(Supplied data)

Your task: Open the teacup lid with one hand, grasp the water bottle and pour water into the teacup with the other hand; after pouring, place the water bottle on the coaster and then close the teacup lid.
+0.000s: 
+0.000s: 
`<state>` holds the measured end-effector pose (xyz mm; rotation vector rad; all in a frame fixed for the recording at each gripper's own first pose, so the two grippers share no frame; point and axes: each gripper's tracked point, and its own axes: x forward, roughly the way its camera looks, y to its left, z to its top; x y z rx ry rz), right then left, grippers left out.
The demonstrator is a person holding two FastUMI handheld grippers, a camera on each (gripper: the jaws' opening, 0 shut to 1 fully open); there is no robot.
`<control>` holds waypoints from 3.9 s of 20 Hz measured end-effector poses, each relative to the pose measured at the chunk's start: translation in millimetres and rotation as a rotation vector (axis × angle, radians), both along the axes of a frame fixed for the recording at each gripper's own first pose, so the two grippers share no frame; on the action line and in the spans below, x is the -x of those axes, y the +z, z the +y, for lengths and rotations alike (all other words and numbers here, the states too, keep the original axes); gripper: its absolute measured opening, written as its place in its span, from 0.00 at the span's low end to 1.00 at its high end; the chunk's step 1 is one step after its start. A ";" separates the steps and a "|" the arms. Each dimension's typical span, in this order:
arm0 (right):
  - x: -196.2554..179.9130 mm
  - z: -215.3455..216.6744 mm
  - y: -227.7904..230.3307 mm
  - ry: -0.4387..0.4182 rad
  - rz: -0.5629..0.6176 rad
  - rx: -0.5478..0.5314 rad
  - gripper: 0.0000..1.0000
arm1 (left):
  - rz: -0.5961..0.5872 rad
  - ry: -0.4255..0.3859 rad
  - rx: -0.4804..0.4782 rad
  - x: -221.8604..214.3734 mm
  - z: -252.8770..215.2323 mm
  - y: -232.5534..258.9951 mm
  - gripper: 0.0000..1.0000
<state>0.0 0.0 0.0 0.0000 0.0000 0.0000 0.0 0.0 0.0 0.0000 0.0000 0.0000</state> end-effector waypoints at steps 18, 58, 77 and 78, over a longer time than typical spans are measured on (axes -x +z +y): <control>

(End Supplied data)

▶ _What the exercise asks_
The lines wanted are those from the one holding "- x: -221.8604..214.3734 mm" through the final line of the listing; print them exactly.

▶ _Solution to this exercise_
  - x: -221.8604..214.3734 mm
  - z: -252.8770..215.2323 mm
  - y: -232.5534..258.9951 mm
  - gripper: 0.0000..1.0000
<state>0.0 0.0 0.0 0.0000 0.0000 0.0000 0.0 0.0 0.0 0.0000 0.0000 0.0000</state> end-effector waypoints at steps 18, 58, 77 and 78, over a longer time than typical spans are measured on (axes -x +z +y): <control>

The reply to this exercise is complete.